Sin embargo, nació de una joven virgen y creció de bebé a niño pequeño, luego a través de la adolescencia y los torpes años de la adolescencia, hasta la joven edad adulta. Finalmente, cuando tenía 30 años, comenzó su ministerio. Su vida, hasta que comenzó su ministerio, no fue muy diferente, al menos en todas las apariencias externas, a la de otros en su tiempo. Era bastante anodina. 

Cuando por fin comenzó su ministerio -sanando, resucitando y haciendo milagros- se encontró con el rechazo, las acusaciones, las burlas y el odio más puro. El Mesías tan esperado era realmente un hombre de sufrimiento. Era como Isaías dijo que sería. 

A menudo pienso en que no pude vivir en los días en que Jesús caminó sobre la tierra. No pude sentarme a hablar con él ni compartir las comidas con él. No sé cómo sonaba su risa ni qué expresiones faciales hacía. A veces me pregunto si hubiera sido una persona diferente, incluso mejor, si al menos hubiera podido estar con Jesús cara a cara. Tal vez entendería mejor que Él sabe exactamente lo que estoy enfrentando porque Él enfrentó las mismas cosas... Tal vez aceptaría más fácilmente Su gracia y amor cuando me siento rechazado o avergonzado porque pude preguntarle cómo se sintió Él cuando experimentó esas cosas. 

Pero la verdad es que, aunque puede que no haya sido testigo de cómo Él experimentaba esas mismas cosas, en mi tiempo de silencio con Él, leyendo Su palabra y a través de la oración, sé y veo cómo Él comprende íntimamente las experiencias que yo tengo porque Él las tuvo primero.
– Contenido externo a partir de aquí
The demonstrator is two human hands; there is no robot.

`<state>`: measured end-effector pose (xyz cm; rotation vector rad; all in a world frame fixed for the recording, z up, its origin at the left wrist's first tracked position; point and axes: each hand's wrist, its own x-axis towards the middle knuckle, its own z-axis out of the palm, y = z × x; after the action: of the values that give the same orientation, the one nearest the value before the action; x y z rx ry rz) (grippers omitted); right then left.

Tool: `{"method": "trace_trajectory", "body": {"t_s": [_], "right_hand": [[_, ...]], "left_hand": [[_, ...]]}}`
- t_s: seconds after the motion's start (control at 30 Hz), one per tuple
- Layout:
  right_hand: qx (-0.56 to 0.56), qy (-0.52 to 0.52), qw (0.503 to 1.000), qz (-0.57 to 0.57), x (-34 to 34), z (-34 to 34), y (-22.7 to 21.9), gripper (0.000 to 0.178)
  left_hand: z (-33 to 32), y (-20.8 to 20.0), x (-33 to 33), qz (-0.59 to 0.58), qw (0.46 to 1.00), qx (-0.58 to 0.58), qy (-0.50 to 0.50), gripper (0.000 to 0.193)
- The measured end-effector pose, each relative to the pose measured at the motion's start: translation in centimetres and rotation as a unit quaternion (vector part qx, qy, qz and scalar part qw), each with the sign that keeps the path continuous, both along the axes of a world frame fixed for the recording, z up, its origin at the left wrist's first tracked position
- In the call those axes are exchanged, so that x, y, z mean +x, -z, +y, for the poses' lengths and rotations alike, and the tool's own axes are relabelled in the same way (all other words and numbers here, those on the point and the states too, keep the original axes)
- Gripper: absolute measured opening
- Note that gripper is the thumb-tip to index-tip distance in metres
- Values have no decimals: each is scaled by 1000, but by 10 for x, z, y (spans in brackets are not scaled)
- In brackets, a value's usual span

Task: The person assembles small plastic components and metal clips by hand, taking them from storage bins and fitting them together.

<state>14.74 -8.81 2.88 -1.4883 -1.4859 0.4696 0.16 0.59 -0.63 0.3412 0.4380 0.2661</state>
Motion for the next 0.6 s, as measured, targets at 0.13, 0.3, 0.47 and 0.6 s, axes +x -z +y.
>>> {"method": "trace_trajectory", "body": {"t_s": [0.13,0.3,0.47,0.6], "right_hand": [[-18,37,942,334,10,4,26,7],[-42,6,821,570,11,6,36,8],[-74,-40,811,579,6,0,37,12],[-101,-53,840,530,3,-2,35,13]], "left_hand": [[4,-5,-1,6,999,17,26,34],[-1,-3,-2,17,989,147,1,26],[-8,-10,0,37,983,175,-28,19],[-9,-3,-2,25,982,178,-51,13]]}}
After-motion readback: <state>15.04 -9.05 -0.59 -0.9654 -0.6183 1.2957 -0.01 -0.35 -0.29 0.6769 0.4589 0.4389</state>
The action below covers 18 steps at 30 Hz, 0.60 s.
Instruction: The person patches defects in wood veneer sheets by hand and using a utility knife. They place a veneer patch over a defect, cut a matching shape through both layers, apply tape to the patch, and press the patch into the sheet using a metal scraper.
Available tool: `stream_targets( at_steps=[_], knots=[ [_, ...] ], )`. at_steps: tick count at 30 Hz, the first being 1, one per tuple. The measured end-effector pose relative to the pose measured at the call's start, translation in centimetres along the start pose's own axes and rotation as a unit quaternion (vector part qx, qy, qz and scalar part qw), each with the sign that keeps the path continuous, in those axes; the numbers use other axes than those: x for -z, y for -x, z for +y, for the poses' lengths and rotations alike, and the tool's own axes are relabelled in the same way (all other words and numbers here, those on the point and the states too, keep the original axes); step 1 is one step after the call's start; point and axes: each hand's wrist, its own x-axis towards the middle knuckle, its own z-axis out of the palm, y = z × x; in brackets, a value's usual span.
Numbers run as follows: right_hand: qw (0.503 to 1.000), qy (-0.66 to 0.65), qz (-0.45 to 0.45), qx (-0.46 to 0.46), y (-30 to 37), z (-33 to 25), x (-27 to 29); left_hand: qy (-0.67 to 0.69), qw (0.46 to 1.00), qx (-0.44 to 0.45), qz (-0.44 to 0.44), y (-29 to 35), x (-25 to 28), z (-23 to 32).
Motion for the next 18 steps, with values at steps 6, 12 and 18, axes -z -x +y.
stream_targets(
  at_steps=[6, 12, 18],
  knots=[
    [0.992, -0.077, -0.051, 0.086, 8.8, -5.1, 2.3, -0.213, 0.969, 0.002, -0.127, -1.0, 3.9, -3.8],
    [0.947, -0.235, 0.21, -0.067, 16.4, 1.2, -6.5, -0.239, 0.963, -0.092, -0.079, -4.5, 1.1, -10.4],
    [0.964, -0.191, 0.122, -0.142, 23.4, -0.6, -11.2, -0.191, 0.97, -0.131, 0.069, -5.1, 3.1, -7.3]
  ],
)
Por eso, aunque la gente de su tiempo esperaba otro tipo de Rey -y creo entender por qué-, estoy eternamente agradecido de que hayamos conseguido el Rey que nos corresponde. 

Próximos pasos

Tómate un momento de silencio y dile a Jesús lo que quieres que sepa de ti. Mientras te sientas en la quietud, escucha con tu espíritu una respuesta.  

Dirígete al Salmo 139: 13-18 para ver lo que Dios dice de ti. ¿Coinciden los pensamientos que tienes de ti mismo con la verdad de tu Creador?